Strong desensitization mechanisms of TRPV1 and implication for topical analgesia

Camphor-activated TRPV1 currents exhibited strong acute desensitization and tachyphylaxis, which in most cases were stronger than the reduction after capsaicin treatment (Fig. 8). There is also likely to be an inhibitory action of camphor on rTRPV1, because camphor was effective at reducing low-pH solution-elicited currents in cells expressing chicken TRPV1 and the chicken-rat chimeric protein. This inhibition, presumably resulting from direct block of TRPV1 by camphor, might partially explain the low potency by leading to a reduction in net current activation at high-camphor concentrations. However, this inhibitory action was clearly distinct from desensitization and tachyphlyaxis as it quickly reversed after camphor removal. Therefore, camphor block of TRPV1 might contribute in part to the acute desensitization phase of camphor addition but is unlikely to contribute the long-lasting camphor-induced tachyphylaxis. Capsaicin-induced desensitization depends on both Ca²⁺-dependent and Ca²⁺-independent mechanisms (Koplas et al., 1997). Camphor-induced TRPV1 desensitization was robust after the removal of external Ca²⁺ (our unpublished data), suggesting a primary mechanism that is Ca²⁺ independent. The degree of desensitization appeared to be correlated with the amplitude of camphor-induced current. Because of the aforementioned low efficacy of camphor, the analgesic action of camphor might be only evident in irritated or diseased states (Menendez et al., 2004), in which camphor-activated currents and resulting desensitization are expected to be larger.
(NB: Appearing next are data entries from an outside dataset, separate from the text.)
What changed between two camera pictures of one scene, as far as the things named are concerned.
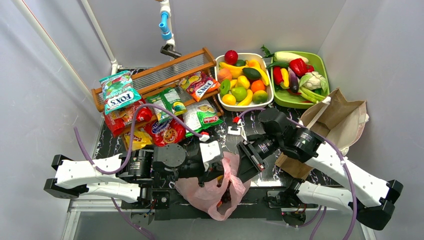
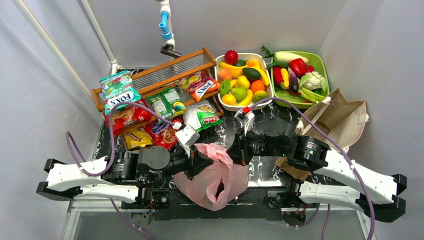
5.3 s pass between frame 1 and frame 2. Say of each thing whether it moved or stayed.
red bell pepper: stayed
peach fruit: stayed
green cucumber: stayed
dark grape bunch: moved
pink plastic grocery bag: moved
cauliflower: stayed
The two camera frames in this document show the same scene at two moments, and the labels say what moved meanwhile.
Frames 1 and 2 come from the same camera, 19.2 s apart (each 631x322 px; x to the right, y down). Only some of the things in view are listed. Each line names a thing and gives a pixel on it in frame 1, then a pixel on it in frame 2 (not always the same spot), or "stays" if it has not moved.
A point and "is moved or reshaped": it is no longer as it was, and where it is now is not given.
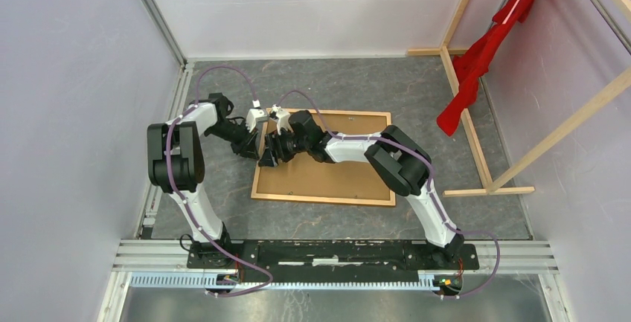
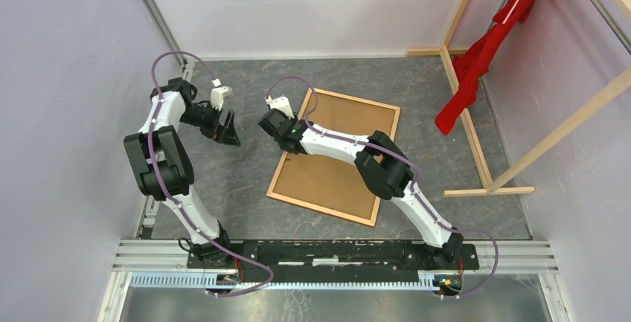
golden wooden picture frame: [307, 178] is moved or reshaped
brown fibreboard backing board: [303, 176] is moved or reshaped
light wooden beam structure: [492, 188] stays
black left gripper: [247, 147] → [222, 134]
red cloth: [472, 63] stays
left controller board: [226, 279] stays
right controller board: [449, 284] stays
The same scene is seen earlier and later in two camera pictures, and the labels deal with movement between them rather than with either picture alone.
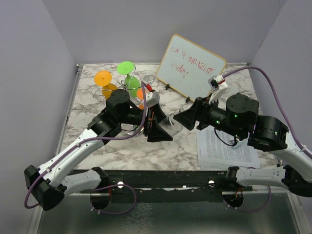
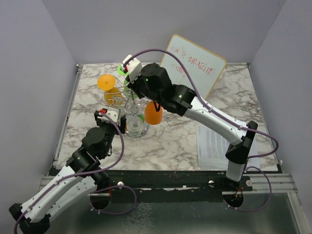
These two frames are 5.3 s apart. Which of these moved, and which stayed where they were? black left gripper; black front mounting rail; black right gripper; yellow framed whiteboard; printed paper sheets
Moved: black left gripper; black right gripper
Stayed: black front mounting rail; printed paper sheets; yellow framed whiteboard
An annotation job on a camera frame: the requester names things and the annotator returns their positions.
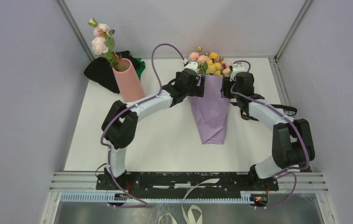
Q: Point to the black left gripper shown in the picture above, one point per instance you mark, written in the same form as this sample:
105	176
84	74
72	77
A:
199	89

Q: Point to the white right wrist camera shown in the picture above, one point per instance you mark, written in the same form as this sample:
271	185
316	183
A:
236	67

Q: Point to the pink cylindrical vase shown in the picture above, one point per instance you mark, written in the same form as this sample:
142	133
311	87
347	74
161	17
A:
128	82

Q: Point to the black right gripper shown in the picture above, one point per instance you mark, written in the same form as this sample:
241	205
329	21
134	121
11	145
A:
224	90

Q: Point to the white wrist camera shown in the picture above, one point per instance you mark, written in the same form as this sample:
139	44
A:
191	64
236	67

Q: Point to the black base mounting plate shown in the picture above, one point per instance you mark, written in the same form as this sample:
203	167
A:
231	180

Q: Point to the pink and yellow flower bouquet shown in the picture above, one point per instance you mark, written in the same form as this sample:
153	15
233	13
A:
210	63

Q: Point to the black ribbon gold lettering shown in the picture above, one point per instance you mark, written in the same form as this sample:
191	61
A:
261	110

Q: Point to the pink flowers in vase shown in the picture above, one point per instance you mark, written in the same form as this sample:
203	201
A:
103	44

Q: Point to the black cloth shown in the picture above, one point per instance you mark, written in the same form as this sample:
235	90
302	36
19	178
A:
101	72

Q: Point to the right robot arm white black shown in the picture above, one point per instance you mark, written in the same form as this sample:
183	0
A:
292	144

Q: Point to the green cloth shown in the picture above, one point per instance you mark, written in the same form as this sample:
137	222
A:
139	66

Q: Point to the purple wrapping paper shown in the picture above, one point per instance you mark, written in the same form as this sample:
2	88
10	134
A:
210	112

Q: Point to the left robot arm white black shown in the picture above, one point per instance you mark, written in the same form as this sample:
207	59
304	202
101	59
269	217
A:
120	124

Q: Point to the aluminium frame rail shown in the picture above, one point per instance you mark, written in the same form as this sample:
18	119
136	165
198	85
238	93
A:
280	83

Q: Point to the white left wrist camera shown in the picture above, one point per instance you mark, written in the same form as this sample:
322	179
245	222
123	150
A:
191	64

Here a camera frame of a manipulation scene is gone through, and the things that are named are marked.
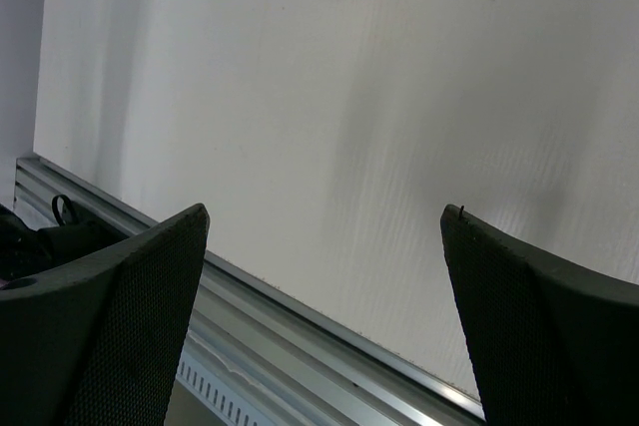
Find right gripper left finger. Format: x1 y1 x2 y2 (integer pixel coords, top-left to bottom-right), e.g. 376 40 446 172
1 204 209 425

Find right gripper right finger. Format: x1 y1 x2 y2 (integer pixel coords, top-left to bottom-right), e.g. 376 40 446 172
440 205 638 425

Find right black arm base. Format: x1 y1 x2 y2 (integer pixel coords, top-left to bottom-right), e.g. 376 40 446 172
1 195 126 286

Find slotted cable duct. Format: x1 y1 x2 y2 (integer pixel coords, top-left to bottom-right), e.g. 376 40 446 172
176 351 275 426

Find aluminium rail frame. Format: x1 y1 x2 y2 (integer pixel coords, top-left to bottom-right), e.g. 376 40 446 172
13 156 488 426

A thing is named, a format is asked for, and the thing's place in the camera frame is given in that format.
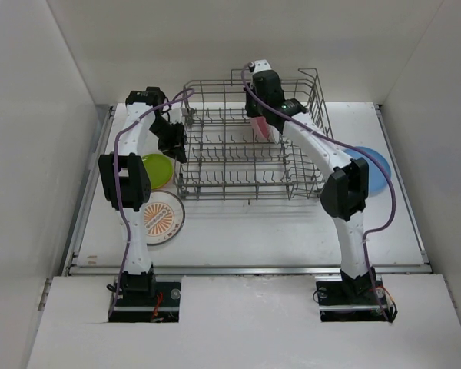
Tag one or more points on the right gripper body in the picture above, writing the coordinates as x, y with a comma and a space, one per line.
254, 107

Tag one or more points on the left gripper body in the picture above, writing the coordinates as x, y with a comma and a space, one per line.
169, 134

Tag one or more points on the pink plate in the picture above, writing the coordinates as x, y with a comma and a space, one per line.
261, 128

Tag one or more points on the lime green plate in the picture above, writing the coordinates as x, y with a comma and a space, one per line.
159, 169

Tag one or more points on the grey wire dish rack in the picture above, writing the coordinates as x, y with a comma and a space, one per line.
226, 160

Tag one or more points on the white plate orange sunburst pattern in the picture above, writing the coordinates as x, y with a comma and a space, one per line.
164, 217

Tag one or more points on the blue plate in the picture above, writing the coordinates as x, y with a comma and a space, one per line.
377, 181

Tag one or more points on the plain white plate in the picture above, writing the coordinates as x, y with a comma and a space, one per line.
276, 135

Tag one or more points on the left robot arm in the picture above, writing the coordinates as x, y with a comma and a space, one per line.
126, 184

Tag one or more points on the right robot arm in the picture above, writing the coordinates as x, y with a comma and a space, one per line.
345, 189

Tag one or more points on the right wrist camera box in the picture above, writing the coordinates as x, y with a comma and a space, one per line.
259, 66

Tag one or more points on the front aluminium rail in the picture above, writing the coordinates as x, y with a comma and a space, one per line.
218, 271

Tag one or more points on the left aluminium rail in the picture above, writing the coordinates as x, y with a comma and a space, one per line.
87, 188

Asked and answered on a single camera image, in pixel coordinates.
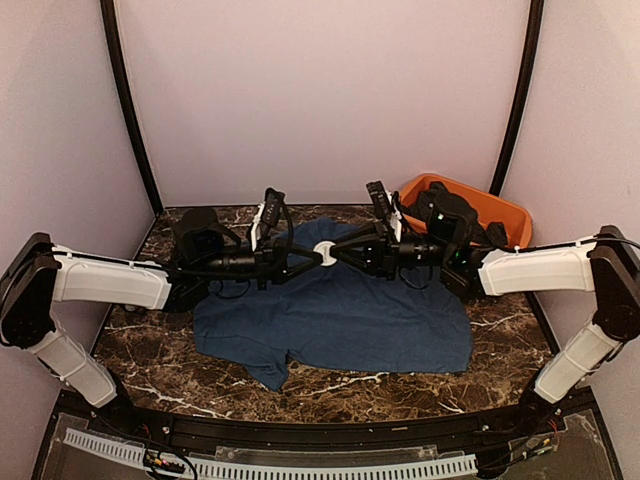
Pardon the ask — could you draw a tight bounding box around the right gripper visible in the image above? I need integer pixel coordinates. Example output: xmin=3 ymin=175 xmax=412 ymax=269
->
xmin=329 ymin=220 xmax=453 ymax=280

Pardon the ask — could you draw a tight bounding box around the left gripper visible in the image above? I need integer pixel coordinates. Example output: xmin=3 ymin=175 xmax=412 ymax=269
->
xmin=196 ymin=234 xmax=324 ymax=291

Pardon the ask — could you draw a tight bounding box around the round yellow grey brooch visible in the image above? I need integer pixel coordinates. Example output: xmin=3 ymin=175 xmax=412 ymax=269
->
xmin=313 ymin=240 xmax=337 ymax=267

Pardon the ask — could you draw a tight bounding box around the blue t-shirt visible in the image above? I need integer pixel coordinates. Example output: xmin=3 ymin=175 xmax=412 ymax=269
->
xmin=192 ymin=216 xmax=475 ymax=392

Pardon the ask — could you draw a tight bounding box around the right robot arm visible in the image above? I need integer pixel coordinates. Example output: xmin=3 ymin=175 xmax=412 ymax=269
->
xmin=326 ymin=182 xmax=639 ymax=434

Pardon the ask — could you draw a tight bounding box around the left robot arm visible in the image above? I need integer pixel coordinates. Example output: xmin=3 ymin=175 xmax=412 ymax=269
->
xmin=1 ymin=204 xmax=324 ymax=436

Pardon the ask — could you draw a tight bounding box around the black clothing in basin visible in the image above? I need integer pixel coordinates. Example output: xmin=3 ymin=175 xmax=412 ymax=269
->
xmin=404 ymin=181 xmax=508 ymax=248

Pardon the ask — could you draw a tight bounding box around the orange plastic basin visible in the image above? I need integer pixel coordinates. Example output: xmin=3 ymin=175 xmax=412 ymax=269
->
xmin=399 ymin=173 xmax=533 ymax=247

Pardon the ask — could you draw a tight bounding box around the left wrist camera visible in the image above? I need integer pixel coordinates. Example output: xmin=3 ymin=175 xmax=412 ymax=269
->
xmin=247 ymin=187 xmax=284 ymax=251

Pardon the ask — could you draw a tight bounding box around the white slotted cable duct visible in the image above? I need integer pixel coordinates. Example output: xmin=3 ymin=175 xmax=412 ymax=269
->
xmin=63 ymin=428 xmax=478 ymax=479

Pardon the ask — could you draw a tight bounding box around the black front rail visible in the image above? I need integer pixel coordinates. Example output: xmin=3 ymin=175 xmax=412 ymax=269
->
xmin=59 ymin=389 xmax=596 ymax=454

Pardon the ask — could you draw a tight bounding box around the right black frame post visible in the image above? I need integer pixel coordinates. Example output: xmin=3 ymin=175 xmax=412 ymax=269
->
xmin=489 ymin=0 xmax=545 ymax=196

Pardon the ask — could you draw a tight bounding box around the black frame post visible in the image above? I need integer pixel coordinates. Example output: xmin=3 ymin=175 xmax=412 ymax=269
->
xmin=489 ymin=0 xmax=545 ymax=196
xmin=100 ymin=0 xmax=164 ymax=217

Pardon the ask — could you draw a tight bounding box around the left black frame post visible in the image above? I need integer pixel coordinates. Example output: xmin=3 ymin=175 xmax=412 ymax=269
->
xmin=100 ymin=0 xmax=164 ymax=217

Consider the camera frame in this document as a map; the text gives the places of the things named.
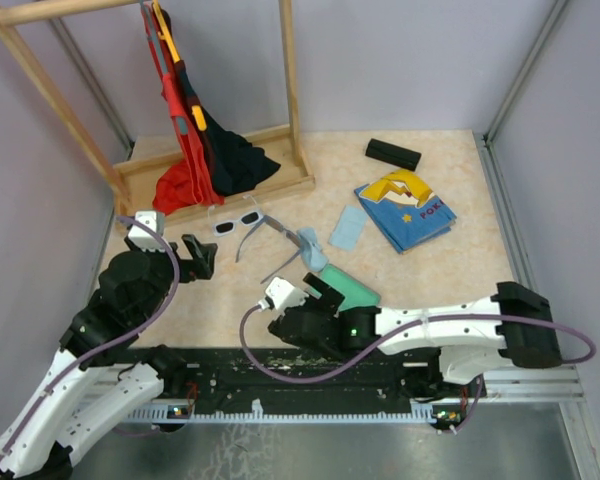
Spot light blue flat lens cloth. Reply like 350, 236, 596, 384
329, 205, 367, 251

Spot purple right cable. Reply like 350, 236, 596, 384
238, 304, 597, 435

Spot yellow clothes hanger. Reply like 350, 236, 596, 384
152, 0, 207, 131

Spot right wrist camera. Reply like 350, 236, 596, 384
258, 277, 308, 312

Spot grey red clothes hanger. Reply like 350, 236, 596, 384
139, 1, 189, 136

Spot wooden clothes rack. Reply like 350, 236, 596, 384
0, 1, 315, 215

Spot blue yellow folded cloth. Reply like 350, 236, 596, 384
354, 169, 457, 254

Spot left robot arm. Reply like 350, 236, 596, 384
0, 235, 218, 479

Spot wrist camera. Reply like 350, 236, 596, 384
258, 277, 308, 312
125, 210, 165, 253

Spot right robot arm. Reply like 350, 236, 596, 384
265, 274, 563, 396

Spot light blue lens cloth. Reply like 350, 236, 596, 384
297, 227, 328, 272
329, 205, 367, 251

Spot purple cable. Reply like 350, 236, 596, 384
238, 304, 597, 435
0, 214, 182, 480

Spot black hanging garment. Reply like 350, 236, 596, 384
178, 69, 283, 197

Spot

Capsaicin-induced TRPV1 channel desensitization has been proposed to mediate the capsaicin desensitization of nociceptive nerves (Koplas et al., 1997; Bhave et al., 2002; Menendez et al., 2004; Szolcsanyi, 2004). Because camphor desensitizes TRPV1 even more strongly than capsaicin, we propose that camphor-induced desensitization of TRPV1 contribute to the analgesic and counterirritant actions of camphor. In fact, the small inward currents activated by camphor suggest that, in the presence of a sufficient camphor concentration, significant pain relief might be attained without the initial painful experience that accompanies the application of topical capsaicin treatments. As a comparison, TRPV3 currents sensitize after repeated stimulations. Therefore, although TRPV3 may mediate the psychophysical effects of camphor (Moqrich et al., 2005), it appears unlikely to play a role in analgesia.

Inhibition on TRPA1 channel and implication for topical analgesia

TRPA1 was originally described as a channel activated by noxious cold (Story et al., 2003), yet activation of TRPA1 by cold remains uncertain (Jordt et al., 2004; Nagata et al., 2005). TRPA1, which is expressed in a large fraction of nociceptors, is activated by pungent compounds such as mustard oil and cinnamon oil and is activated by PLC-coupled receptor stimulation (Bandell et al., 2004; Jordt et al., 2004; Nagata et al., 2005). We found that camphor strongly inhibited the basal current of TRPA1 (Fig. 4). Although the role of TRPA1 in nociceptors is not clear, this inhibition might provide an additional target for the analgesic actions of camphor. Because such inhibition was also seen in several other sensory TRP channels (Fig. 3), the functional significance of TRPA1 inhibition might require experiments in mice with deletions of TRPA1 and TRPV1 genes.

Concluding remarks

We have shown that camphor selectively activates mammalian but not avian TRPV1. The activation of TRPV1 by camphor appears to occur via a novel mechanism, distinct from activation by vanilloids. Among TRPV1 agonists, camphor is unique in its strong desensitizing properties, which we propose account for, at least partially, the analgesic actions of camphor. In addition, the inhibitory effect of camphor on TRPA1 might also contribute to an antinociceptive role of camphor.